Work order ▸ Return, word for word, only the lines of the data below that lie between the line with "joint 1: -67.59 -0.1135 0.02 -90" and the line with "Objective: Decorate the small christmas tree", those two lines included.

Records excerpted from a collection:
------------------------------------

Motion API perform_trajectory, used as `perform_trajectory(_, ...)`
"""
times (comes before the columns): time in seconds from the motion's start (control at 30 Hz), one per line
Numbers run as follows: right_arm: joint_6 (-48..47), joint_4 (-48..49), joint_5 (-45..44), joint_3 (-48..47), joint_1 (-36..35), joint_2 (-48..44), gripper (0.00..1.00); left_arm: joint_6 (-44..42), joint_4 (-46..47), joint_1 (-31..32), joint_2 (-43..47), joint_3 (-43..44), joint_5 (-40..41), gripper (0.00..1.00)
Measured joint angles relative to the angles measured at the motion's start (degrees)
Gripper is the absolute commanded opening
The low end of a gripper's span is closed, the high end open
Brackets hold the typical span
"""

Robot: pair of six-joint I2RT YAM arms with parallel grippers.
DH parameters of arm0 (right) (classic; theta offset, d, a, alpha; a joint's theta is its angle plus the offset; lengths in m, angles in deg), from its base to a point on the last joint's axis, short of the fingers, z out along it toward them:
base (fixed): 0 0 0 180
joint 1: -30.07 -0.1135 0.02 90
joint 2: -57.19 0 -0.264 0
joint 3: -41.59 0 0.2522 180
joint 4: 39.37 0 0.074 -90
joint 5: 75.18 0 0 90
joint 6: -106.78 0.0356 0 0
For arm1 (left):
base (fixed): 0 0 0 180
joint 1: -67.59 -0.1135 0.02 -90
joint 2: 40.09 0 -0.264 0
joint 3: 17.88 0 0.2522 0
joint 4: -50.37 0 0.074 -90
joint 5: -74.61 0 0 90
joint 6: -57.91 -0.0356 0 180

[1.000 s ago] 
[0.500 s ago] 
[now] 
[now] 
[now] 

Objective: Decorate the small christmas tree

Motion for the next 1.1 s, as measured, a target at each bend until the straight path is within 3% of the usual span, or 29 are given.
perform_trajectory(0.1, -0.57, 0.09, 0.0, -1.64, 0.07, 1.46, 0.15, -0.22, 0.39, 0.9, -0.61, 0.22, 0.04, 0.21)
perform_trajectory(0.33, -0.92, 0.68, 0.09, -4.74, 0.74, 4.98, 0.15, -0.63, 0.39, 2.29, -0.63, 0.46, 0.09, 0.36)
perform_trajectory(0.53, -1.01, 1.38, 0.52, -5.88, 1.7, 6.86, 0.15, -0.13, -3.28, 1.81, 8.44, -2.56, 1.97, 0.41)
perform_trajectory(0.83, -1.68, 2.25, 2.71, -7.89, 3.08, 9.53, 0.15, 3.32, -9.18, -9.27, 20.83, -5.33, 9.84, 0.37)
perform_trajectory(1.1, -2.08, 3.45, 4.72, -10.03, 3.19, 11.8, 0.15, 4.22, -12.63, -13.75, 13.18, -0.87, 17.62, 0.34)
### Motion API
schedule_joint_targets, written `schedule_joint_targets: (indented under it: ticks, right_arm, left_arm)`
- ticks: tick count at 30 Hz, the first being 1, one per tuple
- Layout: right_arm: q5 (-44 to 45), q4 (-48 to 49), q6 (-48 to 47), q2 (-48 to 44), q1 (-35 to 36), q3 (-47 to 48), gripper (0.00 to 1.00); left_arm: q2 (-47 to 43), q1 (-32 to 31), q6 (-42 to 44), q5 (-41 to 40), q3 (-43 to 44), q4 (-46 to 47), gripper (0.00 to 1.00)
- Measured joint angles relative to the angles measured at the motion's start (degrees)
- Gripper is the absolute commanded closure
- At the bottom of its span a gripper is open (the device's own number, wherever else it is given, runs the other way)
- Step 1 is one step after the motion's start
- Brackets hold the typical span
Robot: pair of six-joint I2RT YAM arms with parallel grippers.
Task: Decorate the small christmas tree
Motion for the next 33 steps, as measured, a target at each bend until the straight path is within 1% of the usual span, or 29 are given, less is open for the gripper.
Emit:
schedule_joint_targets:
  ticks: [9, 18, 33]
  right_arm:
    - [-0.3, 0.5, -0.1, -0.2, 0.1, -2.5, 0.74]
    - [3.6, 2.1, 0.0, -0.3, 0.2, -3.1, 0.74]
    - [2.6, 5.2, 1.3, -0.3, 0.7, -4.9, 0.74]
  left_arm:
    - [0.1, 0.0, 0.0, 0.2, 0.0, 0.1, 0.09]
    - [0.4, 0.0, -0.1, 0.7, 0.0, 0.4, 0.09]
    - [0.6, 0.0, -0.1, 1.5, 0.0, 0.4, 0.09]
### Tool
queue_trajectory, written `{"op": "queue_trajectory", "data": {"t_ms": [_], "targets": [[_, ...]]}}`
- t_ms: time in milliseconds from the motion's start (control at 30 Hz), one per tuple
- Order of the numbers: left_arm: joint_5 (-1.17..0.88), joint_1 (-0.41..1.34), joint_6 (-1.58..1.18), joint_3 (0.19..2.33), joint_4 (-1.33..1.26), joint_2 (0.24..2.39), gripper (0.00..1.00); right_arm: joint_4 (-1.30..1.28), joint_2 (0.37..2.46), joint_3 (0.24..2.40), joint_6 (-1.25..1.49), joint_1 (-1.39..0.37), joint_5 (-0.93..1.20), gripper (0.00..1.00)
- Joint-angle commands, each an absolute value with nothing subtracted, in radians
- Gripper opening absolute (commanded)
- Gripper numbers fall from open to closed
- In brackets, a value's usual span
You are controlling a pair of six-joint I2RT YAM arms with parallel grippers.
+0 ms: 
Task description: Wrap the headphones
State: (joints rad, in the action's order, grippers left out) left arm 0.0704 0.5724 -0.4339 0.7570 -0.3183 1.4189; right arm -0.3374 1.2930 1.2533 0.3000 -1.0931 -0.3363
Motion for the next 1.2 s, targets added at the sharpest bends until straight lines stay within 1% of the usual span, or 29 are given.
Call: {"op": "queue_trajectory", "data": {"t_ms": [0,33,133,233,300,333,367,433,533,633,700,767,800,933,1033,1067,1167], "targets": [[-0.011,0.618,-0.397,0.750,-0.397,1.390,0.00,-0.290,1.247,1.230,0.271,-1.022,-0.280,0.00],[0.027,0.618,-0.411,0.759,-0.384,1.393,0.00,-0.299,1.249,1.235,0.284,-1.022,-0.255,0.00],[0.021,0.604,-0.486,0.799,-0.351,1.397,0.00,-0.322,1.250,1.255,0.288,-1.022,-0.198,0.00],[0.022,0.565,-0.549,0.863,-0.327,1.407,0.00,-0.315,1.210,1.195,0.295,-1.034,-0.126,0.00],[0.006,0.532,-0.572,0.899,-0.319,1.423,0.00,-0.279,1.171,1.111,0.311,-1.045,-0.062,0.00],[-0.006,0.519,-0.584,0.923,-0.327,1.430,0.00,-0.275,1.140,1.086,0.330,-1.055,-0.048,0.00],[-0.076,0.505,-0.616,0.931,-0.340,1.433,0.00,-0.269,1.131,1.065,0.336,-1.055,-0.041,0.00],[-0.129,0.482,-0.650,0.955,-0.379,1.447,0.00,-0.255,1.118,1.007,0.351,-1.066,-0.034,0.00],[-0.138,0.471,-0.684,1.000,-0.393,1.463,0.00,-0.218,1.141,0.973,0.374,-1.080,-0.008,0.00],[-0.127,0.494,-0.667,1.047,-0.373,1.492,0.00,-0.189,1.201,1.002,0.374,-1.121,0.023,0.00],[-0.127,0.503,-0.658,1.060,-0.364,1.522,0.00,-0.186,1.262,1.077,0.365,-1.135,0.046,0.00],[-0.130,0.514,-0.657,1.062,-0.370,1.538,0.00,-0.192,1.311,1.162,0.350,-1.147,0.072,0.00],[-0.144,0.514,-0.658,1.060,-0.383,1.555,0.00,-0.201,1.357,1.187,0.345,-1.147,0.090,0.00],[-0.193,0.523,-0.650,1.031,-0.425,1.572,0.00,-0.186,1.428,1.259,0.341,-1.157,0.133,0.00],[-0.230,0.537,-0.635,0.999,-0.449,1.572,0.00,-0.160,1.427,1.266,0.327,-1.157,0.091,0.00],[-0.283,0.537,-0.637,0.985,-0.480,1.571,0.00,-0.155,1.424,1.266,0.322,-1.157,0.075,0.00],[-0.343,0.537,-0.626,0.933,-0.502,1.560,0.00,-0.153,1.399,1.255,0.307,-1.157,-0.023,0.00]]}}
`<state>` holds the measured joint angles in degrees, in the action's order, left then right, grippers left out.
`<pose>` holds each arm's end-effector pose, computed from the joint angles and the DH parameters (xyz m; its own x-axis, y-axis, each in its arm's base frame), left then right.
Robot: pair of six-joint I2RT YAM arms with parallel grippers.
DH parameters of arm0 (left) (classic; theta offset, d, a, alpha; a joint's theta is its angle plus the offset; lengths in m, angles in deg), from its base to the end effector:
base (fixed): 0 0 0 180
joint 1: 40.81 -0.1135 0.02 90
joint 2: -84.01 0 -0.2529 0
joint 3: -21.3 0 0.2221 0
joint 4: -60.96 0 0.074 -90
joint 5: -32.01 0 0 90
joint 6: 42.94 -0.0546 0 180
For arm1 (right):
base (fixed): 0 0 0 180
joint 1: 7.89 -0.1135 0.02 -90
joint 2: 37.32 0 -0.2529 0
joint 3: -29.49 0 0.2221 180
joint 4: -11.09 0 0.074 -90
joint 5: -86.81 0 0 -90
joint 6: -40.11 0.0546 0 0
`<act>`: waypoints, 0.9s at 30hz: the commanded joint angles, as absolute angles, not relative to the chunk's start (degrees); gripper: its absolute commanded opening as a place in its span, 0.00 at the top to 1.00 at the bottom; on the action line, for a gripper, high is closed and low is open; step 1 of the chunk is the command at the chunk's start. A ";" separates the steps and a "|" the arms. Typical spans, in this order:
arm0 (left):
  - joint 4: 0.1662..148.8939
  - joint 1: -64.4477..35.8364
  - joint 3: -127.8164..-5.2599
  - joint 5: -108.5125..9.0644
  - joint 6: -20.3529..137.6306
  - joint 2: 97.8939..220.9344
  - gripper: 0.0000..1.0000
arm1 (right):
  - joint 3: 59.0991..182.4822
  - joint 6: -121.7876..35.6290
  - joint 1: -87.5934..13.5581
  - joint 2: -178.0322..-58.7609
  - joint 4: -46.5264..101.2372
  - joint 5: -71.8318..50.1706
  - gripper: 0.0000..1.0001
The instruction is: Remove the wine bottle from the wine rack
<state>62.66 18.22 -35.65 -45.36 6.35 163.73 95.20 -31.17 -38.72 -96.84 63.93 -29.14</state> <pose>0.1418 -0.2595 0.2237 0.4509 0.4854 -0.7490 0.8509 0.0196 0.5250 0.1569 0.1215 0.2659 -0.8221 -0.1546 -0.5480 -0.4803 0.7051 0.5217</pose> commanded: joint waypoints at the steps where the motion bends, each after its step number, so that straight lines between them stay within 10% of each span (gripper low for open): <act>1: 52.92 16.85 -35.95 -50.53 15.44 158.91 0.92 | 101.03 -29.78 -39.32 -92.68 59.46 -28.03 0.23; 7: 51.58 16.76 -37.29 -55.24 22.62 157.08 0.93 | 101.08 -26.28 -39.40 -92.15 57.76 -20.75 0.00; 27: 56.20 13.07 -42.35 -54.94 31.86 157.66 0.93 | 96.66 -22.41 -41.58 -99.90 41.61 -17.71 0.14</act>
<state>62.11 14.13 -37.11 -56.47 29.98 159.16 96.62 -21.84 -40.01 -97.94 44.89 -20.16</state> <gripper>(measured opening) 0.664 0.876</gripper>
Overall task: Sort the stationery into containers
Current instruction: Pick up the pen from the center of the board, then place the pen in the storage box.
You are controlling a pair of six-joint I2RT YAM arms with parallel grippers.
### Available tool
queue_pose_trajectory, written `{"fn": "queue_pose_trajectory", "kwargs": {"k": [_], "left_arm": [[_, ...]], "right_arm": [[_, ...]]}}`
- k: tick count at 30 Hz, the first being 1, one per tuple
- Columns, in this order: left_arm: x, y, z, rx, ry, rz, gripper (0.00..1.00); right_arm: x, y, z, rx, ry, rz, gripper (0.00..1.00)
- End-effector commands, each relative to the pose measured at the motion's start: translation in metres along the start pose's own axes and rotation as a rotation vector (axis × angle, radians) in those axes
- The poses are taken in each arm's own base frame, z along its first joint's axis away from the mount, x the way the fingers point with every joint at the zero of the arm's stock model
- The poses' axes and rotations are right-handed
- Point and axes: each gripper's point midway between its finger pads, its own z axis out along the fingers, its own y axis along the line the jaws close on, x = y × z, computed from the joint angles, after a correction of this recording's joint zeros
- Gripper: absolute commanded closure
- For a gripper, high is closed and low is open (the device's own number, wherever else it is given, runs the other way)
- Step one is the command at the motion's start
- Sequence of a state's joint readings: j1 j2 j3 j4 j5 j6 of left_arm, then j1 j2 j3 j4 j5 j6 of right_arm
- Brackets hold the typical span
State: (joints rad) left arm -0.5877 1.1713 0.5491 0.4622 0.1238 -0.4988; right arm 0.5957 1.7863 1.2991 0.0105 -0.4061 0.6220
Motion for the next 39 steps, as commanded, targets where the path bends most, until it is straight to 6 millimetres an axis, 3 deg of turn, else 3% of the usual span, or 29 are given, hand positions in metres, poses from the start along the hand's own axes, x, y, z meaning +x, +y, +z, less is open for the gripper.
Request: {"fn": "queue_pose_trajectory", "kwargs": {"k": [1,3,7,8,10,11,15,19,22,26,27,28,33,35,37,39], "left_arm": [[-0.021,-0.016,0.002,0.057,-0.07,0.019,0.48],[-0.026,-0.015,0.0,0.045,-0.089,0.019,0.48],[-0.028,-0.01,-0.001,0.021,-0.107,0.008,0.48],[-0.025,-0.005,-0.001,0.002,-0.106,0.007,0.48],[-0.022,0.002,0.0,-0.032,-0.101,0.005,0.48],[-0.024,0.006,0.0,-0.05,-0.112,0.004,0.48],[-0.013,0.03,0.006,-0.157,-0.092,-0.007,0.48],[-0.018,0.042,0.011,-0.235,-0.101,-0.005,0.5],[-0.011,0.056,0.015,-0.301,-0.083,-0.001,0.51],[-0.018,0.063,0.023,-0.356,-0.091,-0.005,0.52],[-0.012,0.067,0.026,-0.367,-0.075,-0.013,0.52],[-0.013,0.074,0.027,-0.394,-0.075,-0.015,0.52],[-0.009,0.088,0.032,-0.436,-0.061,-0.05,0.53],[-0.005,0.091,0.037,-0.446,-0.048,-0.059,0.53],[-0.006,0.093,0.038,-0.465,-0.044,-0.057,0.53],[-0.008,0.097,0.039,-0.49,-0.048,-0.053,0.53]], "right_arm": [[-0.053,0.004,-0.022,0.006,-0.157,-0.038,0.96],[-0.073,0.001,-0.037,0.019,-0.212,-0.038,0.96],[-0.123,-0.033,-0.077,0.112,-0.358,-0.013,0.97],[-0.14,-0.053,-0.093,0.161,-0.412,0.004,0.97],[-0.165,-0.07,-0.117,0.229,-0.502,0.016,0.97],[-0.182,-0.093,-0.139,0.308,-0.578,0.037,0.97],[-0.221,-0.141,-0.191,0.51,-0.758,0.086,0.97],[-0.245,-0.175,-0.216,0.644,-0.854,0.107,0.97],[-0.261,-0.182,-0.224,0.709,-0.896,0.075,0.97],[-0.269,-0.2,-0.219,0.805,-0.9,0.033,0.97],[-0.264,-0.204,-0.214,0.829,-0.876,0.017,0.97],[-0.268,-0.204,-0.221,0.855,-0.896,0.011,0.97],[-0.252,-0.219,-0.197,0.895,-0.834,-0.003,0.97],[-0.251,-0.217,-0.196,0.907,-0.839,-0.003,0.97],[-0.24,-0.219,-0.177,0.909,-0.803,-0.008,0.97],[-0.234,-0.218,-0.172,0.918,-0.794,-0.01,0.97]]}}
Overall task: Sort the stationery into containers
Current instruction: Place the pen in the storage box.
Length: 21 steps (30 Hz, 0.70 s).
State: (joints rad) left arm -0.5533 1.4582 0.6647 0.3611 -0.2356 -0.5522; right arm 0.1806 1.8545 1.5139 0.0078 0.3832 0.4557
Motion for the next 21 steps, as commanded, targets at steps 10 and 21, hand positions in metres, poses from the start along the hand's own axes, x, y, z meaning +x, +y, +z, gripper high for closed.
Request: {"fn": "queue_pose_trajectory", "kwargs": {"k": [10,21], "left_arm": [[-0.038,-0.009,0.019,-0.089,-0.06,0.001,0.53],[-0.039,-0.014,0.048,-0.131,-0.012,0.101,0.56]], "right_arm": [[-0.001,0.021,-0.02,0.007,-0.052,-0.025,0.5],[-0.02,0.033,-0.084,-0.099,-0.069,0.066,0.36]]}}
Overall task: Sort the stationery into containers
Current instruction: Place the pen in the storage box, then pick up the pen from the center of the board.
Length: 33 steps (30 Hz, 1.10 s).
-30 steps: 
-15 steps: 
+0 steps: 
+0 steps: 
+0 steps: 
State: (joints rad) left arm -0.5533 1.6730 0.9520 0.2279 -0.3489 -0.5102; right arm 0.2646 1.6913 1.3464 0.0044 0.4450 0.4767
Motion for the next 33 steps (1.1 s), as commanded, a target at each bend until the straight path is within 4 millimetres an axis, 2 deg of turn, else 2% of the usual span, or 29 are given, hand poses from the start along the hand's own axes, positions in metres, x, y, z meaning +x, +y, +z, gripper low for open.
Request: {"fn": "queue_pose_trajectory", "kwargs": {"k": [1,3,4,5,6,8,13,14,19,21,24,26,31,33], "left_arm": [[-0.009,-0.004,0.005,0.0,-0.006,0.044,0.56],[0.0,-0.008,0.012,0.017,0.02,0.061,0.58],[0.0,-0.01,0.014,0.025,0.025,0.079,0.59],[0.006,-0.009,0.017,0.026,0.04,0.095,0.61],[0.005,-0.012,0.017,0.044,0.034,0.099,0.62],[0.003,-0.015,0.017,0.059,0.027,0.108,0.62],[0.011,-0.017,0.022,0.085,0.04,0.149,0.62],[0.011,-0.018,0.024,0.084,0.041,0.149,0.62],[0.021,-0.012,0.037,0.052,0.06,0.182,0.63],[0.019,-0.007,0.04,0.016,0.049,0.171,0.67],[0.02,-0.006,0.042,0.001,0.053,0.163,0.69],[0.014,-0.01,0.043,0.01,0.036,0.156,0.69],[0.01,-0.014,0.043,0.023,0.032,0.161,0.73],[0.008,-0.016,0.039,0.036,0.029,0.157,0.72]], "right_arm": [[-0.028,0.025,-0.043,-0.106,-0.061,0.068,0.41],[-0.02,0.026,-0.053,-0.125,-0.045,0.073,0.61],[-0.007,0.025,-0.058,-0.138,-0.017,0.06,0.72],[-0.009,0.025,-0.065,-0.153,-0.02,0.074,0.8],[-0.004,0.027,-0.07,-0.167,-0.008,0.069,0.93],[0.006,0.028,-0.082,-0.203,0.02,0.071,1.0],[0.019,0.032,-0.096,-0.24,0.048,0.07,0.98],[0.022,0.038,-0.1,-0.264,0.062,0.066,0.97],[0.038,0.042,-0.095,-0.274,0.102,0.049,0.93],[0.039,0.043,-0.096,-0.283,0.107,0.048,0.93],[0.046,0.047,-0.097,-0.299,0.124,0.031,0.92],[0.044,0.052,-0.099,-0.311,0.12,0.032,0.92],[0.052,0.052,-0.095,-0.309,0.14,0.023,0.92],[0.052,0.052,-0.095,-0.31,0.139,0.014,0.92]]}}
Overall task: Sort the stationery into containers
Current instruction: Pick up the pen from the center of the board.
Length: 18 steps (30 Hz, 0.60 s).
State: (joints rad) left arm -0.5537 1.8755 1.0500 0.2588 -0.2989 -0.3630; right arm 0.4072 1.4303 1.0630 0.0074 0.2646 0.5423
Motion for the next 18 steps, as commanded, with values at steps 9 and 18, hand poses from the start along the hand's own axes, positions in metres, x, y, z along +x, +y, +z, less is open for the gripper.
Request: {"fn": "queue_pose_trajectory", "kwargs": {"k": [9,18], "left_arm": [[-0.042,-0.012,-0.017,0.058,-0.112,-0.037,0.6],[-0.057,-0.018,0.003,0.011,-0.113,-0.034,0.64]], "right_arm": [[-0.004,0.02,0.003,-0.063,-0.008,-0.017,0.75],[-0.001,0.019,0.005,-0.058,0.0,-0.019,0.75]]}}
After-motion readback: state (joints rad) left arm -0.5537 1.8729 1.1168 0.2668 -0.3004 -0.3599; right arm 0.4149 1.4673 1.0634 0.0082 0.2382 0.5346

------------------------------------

Written response ▸
joint 1: -67.59 -0.1135 0.02 -90
joint 2: 40.09 0 -0.264 0
joint 3: 17.88 0 0.2522 0
joint 4: -50.37 0 0.074 -90
joint 5: -74.61 0 0 90
joint 6: -57.91 -0.0356 0 180

[1.000 s ago] 
[0.500 s ago] 
[now] 
[now] 
[now] 

Objective: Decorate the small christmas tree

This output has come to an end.